Choosing a guy to date is very complicated decision and finding a perfect person is very hard to find. Like other gay men, I seem to be stuck between a guy I do not want to date or dating with a guy I don’t want to.
The main reason I think most of gays guys are single because they have their sex feelings attached to physical feelings.
LET ME SHOW YOU BY EXPERIENCE :
One of my experiences to explain this is: I met a guy at California volleyball club. During playing I fell down, he gave me a hand to lift me up. We both feel a love-boat moment when our hand is met, I find a wedding platter in his eyes.
So after the game we spend some time together and decided to have a date. To date we both have a different intentions, his pure intention was to date, but my intention was to hunt. The guy’s personality was very cool, blue eyes like a sea. I liked him sexually, but rather don’t want to make any-other connection. And so, I was stuck into dating dilemma. My mind centered with lots of questions like: “would I have sex with a person I’m physically attracted but not emotionally?
THE EVERYONE’S ANSWER WILL BE YES ! Shit ! but there was mismatched intentions, i want only bedding and he want wedding.
At date i passionately wait for 11 o Clock. He said , “we do sex at 11 o Clock and then sleep”
“Exactly,” “i answered my self”
And so, whenever we date, he’d hear a bell on his door around 11 o Clock. Once your inner desire rose-up, it’s hard to deal with him.
After a few days, he broke the relation. I wasn’t bad with him, but I’m still wasn’t doing anything good in his life. We both have different intentions. My intention was only related to sex. He falls in love with me, but I just want to share my bed feelings with him. When he found this situation he quits.
There are also other side of the coin, The guy you desire to date you wouldn’t, Because he make you realize you as a nutcase or tissue paper.
Like my relationship with another guy named Alex, He was nice guy loving and caring. He was almost perfect except his body. I tried to make my sexually feelings, attach to him, But even though I was not physically attracted to him.

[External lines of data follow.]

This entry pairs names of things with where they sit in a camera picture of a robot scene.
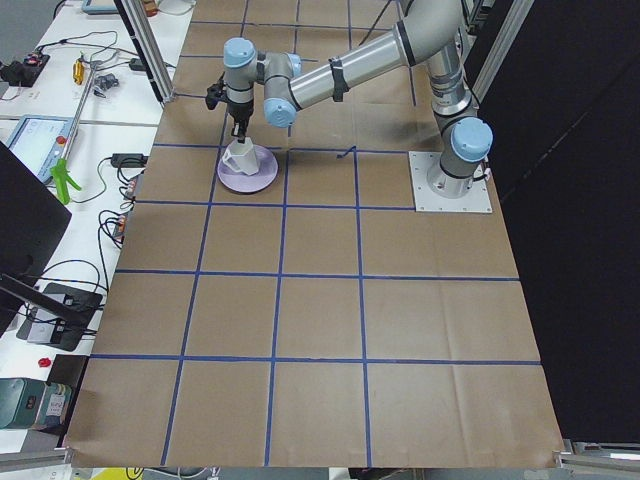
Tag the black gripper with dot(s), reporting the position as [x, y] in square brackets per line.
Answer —
[240, 109]

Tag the white faceted cup with handle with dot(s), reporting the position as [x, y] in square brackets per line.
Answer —
[241, 157]

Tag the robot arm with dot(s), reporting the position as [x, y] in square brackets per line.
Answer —
[425, 35]

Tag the black power adapter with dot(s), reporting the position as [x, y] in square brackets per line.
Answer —
[128, 160]

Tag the long metal rod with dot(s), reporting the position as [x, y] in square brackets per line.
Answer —
[76, 120]

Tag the green plastic clamp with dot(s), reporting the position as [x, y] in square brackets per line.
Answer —
[62, 181]

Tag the blue teach pendant tablet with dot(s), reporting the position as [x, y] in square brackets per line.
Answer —
[38, 142]

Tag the black monitor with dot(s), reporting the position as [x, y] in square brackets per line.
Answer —
[33, 222]

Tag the aluminium frame post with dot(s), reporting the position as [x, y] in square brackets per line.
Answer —
[139, 30]

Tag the yellow handled tool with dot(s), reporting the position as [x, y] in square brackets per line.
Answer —
[78, 72]

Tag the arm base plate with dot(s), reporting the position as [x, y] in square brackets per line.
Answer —
[436, 192]

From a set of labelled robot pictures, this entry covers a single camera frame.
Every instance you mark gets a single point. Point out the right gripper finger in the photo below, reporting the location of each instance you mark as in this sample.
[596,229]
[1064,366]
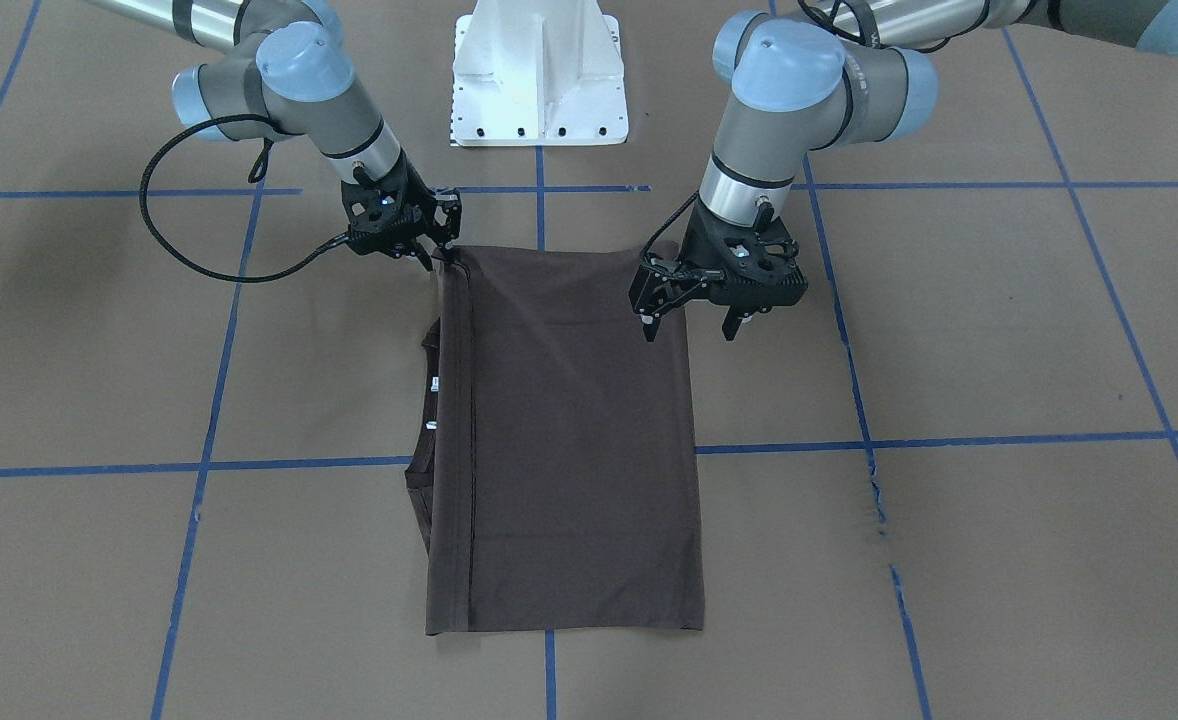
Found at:
[428,258]
[448,213]

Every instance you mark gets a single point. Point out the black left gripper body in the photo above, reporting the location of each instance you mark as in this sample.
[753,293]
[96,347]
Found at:
[697,243]

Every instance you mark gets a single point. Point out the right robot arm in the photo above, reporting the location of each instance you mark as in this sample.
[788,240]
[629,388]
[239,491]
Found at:
[284,73]

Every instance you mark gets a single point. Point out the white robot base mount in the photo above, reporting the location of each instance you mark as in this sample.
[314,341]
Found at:
[538,73]

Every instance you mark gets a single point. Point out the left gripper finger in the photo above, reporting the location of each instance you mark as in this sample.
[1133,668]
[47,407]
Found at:
[653,305]
[735,319]

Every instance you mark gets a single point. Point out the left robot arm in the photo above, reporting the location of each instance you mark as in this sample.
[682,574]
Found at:
[829,75]

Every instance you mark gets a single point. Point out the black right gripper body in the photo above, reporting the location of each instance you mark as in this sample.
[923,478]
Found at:
[420,199]

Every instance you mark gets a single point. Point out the dark brown t-shirt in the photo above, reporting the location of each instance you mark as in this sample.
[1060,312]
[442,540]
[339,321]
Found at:
[554,479]

Well my feelings didn’t rose up, i tried but i fail to do it. I even waited for sometime to make my feelings invoke for sexual desire.
Women have this ability to invoke but I don’t know how do they do it. I can’t do sex with a guy I’m not physically attracted to, No matter, I’m how much emotionally attracted to him. I can say that’s the whole difference between a man and women.
I think this is the reason many gays guys are single. If we separate our sex desire with physical feelings we can have our partner easily.